Mock Service Transactions support Processing Actions so a Mock Service can simulate a long-running task that sends several requests.
For example, instead of polling the status of a job submitted to your web service, you want it to report its progress back to a client, once per second, so the client can display a progress bar to the user. The web service sends asynchronous requests to a callback URL of your choice.
To simulate the same behavior in a BlazeMeter Mock Service, you configure Processing Actions.
Processing Actions can reference values such as ${jsonPath request.body '$.job_id'}. For more information, see the Supported Helper Functions section of the "Adding Parameter Options and Dynamic Responses to Transactions" article.
Processing Actions are optional. If defined, they are triggered after the request is matched, and before the response is sent. The webhook trigger starts a timer.
Currently, the only supported Processing Actions are webhooks.
Webhooks
When do I use Think Time and when a webhook?
The difference is that Think Time sends only the Mock Service's response with a delay. Using a webhook, the Mock Service on its own can schedule sending multiple whole requests asynchronously.
Limitations
- A single transaction can have up to 10 different webhook definitions associated with it.
- A running Mock Service can keep up to 1000 webhook calls scheduled at the same time. For example, you can schedule 1000 webhooks, send all of them, and then schedule an additional 1000. Additional scheduled webhooks going over 1000 will however be discarded.
Example Webhook Scenario
In this sample scenario, an API call submits a job, and the client needs to be informed asynchronously whether the job has been queued, when it has finished or failed, and so on. You want to test whether your system tracks the job status correctly -- therefore you want your Mock Service to reflect that same behavior and simulate posting asynchronous reactions at certain intervals.
As usual, you start with creating a Transaction that matches the long-running job submission, and that returns an appropriate response, and you assign it to your Mock Service.
In the Matcher, you include your custom callback_url query parameter that contains the URL where the client expects to receive updates about this long-running job. You can refer back to this URL as ${request.query.callback_url}.
In this scenario, you create multiple Processing Actions: One webhook handles "job queued", another one handles "job finished", and so on. In the webhooks, you can extract values, such as the job_id from the transaction request body, and use them.

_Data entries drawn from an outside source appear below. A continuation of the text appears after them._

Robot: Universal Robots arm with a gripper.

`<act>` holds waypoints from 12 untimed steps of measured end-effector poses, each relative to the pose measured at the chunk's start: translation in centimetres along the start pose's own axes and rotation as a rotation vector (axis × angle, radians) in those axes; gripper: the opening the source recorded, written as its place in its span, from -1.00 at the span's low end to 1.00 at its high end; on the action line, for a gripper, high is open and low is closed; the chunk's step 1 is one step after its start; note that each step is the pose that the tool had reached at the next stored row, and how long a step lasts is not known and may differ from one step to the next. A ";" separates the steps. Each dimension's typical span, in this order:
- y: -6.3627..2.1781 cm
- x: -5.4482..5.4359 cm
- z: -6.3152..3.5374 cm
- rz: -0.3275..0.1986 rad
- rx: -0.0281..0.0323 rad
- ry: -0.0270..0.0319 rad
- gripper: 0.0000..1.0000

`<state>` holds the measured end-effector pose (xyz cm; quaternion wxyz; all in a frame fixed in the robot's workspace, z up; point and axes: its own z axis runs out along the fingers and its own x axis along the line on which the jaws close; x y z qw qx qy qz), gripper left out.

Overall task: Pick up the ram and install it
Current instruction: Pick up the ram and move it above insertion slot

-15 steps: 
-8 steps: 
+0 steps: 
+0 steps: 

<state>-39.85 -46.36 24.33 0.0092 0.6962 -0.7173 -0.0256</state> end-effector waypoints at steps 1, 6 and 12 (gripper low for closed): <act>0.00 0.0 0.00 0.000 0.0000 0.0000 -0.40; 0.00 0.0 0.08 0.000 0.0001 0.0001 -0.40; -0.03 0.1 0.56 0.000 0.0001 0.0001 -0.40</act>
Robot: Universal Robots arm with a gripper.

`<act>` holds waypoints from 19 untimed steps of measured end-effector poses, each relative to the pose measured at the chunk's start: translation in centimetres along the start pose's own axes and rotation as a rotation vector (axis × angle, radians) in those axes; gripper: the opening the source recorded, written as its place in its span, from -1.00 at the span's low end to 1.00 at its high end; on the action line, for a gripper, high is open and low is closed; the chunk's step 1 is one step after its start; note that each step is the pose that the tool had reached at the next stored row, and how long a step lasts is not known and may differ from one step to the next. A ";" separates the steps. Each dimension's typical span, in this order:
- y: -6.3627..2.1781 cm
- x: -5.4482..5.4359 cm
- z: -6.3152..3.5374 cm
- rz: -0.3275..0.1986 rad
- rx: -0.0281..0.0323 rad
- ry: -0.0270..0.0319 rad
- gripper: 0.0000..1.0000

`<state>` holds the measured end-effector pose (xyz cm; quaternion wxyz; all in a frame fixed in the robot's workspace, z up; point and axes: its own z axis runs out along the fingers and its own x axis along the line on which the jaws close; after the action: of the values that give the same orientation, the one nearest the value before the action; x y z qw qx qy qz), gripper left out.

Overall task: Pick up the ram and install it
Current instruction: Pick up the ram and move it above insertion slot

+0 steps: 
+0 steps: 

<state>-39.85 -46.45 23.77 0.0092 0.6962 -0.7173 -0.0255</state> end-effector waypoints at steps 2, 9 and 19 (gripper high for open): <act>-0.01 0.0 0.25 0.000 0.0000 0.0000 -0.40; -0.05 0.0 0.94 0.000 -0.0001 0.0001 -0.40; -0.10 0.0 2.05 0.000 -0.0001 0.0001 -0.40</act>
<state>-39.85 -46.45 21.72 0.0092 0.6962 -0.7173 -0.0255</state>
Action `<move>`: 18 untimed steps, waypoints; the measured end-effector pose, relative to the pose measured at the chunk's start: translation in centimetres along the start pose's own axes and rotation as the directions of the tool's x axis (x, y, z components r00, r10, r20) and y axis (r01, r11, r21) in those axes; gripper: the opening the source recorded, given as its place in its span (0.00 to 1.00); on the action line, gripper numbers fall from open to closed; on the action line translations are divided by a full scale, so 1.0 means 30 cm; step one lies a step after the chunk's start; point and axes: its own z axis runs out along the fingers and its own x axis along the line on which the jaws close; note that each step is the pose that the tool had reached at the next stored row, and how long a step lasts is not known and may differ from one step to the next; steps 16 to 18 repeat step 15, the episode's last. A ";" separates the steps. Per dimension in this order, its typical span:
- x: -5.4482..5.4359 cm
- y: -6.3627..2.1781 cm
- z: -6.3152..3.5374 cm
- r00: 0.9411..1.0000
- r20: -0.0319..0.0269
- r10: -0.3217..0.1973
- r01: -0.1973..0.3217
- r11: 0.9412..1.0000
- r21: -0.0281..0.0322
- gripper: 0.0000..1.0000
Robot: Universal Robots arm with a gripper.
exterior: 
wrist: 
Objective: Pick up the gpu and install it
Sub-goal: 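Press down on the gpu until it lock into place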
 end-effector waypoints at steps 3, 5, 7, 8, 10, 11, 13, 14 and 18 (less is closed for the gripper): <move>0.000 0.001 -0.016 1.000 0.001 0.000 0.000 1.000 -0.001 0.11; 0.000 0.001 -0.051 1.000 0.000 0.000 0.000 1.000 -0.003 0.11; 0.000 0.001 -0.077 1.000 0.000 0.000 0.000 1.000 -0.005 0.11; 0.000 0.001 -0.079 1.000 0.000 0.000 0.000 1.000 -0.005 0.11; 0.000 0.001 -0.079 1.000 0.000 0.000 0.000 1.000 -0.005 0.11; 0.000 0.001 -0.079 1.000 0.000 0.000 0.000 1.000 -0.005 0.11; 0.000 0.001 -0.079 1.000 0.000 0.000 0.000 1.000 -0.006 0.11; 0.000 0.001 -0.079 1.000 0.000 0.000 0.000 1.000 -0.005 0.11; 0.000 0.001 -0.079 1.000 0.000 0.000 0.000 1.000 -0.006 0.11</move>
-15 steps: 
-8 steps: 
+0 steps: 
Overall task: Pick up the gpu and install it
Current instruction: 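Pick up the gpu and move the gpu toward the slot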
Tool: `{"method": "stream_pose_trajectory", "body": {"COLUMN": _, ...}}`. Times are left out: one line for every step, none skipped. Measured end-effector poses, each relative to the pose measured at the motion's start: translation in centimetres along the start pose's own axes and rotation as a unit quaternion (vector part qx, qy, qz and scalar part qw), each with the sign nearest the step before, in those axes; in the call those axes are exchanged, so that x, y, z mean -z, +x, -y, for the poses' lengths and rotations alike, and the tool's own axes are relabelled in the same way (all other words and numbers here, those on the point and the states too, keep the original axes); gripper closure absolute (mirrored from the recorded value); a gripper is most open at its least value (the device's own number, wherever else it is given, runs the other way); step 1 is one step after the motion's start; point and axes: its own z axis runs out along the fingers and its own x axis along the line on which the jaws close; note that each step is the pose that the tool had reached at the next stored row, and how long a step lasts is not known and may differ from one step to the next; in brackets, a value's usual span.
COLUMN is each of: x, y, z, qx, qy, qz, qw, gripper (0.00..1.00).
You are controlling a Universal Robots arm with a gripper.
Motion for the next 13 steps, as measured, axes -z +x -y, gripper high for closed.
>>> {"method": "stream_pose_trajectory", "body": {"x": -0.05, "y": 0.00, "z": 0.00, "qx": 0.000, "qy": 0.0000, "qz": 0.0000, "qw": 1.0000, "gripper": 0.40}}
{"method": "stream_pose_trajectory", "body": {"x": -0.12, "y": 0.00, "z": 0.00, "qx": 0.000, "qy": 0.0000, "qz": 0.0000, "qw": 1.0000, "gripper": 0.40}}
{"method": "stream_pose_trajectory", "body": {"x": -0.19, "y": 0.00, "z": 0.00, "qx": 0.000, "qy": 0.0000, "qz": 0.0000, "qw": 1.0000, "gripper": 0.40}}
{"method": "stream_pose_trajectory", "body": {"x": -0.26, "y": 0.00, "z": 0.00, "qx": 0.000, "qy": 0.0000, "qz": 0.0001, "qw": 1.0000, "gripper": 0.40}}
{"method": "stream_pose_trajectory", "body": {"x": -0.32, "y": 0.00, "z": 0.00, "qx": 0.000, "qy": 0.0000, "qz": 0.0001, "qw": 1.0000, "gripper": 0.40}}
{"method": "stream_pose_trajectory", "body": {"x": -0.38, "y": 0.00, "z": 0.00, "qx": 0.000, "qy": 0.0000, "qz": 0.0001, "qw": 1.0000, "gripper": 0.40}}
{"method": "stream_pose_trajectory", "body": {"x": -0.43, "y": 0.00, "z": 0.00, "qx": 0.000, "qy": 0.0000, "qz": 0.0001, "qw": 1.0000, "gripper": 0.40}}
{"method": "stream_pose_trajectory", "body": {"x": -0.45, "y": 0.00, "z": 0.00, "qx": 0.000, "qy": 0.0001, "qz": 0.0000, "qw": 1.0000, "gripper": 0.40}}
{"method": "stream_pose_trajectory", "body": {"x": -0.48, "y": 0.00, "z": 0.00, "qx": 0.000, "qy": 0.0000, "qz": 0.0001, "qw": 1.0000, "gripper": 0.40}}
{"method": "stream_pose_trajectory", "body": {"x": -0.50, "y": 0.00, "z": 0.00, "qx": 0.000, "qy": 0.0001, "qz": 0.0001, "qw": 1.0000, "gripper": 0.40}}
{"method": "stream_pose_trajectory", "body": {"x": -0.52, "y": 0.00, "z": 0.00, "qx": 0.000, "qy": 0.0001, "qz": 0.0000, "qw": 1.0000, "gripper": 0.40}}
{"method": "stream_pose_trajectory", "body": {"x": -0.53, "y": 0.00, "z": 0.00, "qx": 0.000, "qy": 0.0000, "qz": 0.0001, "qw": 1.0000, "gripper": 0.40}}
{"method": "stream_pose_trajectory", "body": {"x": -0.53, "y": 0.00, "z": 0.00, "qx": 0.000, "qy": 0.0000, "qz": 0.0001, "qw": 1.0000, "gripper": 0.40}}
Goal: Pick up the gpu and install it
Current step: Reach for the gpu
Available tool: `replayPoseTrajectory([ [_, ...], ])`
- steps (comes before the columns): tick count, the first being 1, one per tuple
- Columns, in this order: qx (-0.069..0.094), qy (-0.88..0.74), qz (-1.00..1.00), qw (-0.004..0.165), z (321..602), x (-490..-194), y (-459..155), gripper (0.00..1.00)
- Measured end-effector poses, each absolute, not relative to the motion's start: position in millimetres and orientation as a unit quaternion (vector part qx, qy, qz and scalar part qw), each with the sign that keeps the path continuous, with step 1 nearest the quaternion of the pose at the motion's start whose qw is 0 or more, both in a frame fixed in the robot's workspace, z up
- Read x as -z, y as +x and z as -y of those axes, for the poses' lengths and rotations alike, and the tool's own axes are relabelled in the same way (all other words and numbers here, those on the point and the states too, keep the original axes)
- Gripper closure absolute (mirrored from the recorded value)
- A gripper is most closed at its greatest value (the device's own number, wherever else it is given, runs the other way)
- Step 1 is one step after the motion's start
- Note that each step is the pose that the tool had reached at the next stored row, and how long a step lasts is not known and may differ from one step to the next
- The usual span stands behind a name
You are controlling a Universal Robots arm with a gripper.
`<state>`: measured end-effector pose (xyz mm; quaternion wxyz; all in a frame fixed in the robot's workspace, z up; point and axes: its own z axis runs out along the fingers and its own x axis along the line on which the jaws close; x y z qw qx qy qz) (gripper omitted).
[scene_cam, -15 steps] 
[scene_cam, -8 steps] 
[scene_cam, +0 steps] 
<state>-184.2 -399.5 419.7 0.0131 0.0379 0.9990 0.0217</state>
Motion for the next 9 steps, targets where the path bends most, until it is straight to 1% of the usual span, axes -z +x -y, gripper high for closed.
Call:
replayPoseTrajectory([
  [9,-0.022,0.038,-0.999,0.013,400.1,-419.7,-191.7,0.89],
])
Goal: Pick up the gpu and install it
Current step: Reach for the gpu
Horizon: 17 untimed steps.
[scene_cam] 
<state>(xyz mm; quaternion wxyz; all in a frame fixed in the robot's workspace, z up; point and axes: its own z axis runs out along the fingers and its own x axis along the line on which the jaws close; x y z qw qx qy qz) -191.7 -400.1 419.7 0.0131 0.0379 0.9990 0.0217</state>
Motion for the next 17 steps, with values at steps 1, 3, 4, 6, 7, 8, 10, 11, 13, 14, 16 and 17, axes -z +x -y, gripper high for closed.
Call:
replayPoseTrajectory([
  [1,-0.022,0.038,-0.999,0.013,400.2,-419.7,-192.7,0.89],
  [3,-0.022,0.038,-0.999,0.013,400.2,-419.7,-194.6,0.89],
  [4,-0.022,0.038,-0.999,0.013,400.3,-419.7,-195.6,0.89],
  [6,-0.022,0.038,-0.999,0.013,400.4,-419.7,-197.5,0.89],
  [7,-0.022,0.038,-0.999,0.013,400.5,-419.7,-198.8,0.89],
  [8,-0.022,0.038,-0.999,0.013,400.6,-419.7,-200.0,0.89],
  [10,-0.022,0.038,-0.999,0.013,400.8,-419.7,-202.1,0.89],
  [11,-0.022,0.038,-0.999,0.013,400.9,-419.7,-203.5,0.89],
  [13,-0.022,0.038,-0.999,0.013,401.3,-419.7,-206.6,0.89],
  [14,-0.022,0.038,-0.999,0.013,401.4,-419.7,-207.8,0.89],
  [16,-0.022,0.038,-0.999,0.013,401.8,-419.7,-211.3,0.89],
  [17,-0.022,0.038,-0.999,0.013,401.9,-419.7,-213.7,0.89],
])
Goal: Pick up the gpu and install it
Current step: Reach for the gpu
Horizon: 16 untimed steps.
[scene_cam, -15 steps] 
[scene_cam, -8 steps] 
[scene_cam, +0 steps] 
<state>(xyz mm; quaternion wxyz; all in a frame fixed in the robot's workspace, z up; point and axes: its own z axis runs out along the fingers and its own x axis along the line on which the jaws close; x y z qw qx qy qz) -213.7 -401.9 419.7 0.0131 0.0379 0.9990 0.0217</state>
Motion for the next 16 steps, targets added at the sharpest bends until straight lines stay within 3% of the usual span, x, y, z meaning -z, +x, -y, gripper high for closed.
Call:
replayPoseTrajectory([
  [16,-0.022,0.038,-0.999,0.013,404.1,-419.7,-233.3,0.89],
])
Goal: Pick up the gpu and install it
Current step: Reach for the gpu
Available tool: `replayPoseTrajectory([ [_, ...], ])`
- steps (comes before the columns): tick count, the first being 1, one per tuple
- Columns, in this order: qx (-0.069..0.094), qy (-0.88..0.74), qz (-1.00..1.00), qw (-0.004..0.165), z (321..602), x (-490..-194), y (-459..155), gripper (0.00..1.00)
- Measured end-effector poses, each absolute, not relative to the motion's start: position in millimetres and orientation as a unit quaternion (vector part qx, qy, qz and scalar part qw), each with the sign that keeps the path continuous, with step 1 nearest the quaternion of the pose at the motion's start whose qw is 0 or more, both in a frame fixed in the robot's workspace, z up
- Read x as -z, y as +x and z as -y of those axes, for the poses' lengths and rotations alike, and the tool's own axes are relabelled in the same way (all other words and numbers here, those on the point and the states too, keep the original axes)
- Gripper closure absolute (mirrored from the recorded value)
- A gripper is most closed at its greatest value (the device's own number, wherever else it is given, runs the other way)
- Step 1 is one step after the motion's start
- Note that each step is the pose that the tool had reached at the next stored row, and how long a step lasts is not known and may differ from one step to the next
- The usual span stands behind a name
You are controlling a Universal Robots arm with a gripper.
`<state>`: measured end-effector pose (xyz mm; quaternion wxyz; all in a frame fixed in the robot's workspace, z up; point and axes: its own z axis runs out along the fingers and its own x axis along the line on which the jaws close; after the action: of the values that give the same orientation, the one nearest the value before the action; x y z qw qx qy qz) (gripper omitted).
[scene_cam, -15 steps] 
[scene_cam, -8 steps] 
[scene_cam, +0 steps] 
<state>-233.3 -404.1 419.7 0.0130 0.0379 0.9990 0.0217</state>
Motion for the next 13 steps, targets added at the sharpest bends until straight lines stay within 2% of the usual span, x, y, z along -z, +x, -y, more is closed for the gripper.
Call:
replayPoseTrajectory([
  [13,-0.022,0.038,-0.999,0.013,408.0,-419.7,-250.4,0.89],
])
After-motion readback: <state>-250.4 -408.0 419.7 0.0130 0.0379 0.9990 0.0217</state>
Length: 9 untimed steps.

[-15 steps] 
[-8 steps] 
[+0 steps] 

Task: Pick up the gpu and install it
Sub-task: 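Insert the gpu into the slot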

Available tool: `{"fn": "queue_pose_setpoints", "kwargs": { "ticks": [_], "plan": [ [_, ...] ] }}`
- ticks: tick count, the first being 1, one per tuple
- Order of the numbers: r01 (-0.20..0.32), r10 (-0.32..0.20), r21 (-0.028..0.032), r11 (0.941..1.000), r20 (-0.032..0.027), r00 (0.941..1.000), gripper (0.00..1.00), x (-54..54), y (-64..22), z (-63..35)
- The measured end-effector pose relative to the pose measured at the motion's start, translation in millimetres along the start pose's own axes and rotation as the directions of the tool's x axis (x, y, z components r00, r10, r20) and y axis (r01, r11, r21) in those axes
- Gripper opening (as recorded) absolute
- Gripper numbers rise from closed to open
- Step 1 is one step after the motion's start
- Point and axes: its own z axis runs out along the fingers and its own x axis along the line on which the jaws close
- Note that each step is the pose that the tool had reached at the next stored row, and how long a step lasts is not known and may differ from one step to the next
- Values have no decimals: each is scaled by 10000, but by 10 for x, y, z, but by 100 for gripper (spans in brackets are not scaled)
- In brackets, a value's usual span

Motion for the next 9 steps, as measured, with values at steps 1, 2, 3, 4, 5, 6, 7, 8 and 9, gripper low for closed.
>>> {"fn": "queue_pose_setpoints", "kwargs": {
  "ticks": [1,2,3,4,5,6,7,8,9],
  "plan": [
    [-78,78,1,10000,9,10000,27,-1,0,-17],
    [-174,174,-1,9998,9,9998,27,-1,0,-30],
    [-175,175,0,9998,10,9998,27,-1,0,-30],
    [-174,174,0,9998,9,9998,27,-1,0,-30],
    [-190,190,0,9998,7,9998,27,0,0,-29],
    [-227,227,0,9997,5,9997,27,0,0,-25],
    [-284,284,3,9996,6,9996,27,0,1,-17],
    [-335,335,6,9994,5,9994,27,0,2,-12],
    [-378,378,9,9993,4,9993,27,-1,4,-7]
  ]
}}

The overall process looks like this:
- If the transaction matches, the Mock Service responds "The job was submitted", as usual.
- Five seconds later, the Mock Service triggers the "job queued" webhook.
- The webhook posts the status to the provided callback URL ${request.query.callback_url}.
- The callback body uses a variable to say: "The job ${jsonPath request.body '$.job_id'} is queued."
- Ten seconds later, the Mock Service triggers the "job finished" webhook.
- The webhook posts to the provided callback URL ${request.query.callback_url}.
- The callback body uses a variable to say: "The job ${jsonPath request.body '$.job_id'} has finished."
- And so on.
As you see, your Mock Service can trigger a series of requests asynchronously.
How to Define a Webhook Processing Action
Typically, you provide the callback URL in a query parameter, in the request body, or in the header of the request that starts a job. It is a good practice to match the callback URL in a transaction to ensure they are present.
- Go to the Assets Catalog tab and create or edit a Transaction.
- In the Request Matcher tab, include a matcher that ensures that the callback URL is provided.
For example, use the matches regex operator with a value of ".+" on the callback_url parameter to verify that the callback_url value is present and non-empty. - In the Response tab, you can reference values, as usual.
For example, you can define the response body as "Job ${jsonPath request.body '$.job_id'} submitted". - In the Processing Actions tab, click the Plus button to add one or more webhooks.
- Define the webhook:
- In the Name field, give it a descriptive name.
- In the Trigger After field, specify a constant time in milliseconds or enable the Random Delay Between checkbox.
- Define the Callback URL and the method, for example, POST.
- (Optional) Define Query Parameters.
- (Optional) Define Header values.
- (Optional) Define the Body value.
- Click Save.
- Assign this transaction to a Mock Service.
- Run the Mock Service and submit the test job to trigger the Mock Service.
Next, you may want to review the log.
How to Review the Webhook Log
- Go to the Mock Services tab.
- Open the Mock Service and verify that the transaction is attached.
- Go to the Analytics tab.
- On the Inspection tab, review the log of incoming requests to the Mock Service:
- Verify that the call was made.
- Verify that the call was matched by the transaction that triggers the webhook.
- Verify the response.
- On the Webhooks tab, review the log of outgoing webhooks:
- Verify which webhooks were triggered, their method, and callback URL.
- Verify the timestamps when they were triggered.
- Select an entry to inspect query parameters used, headers, and body value.